--- START ---

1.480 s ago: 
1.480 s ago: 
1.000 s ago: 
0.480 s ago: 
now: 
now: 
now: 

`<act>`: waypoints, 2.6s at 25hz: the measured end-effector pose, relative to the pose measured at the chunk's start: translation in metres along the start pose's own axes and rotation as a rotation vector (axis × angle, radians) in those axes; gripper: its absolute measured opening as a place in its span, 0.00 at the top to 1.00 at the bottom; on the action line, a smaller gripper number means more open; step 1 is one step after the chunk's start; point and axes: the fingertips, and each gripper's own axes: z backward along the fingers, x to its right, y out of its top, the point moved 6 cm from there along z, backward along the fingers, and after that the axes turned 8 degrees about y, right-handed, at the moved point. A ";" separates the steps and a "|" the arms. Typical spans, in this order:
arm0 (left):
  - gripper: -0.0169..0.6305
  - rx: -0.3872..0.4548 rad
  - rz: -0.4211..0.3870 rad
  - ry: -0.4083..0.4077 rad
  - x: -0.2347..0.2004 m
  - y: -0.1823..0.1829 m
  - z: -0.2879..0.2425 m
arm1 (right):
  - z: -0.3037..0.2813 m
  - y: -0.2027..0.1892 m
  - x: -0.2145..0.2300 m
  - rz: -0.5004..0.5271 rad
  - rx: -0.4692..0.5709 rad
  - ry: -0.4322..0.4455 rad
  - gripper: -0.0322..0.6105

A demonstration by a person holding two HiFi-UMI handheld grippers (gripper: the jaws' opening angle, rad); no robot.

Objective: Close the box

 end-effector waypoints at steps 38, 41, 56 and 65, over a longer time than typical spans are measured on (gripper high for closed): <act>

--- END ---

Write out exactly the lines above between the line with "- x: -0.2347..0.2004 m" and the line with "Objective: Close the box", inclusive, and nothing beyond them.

» **YOUR RESPONSE**
  - x: -0.2347..0.2004 m
  - y: -0.1823..0.1829 m
  - z: -0.2879..0.2425 m
arm1 (right):
  - z: -0.3037..0.2813 m
  - y: -0.2027..0.1892 m
  - x: -0.2145..0.2300 m
  - rz: -0.5004..0.5271 rad
  - rx: -0.4692..0.5709 rad
  - ry: -0.4322..0.4455 rad
  - gripper: -0.0322..0.6105

A demonstration by a person holding two HiFi-UMI handheld grippers (gripper: the jaws' opening angle, rad); no robot.

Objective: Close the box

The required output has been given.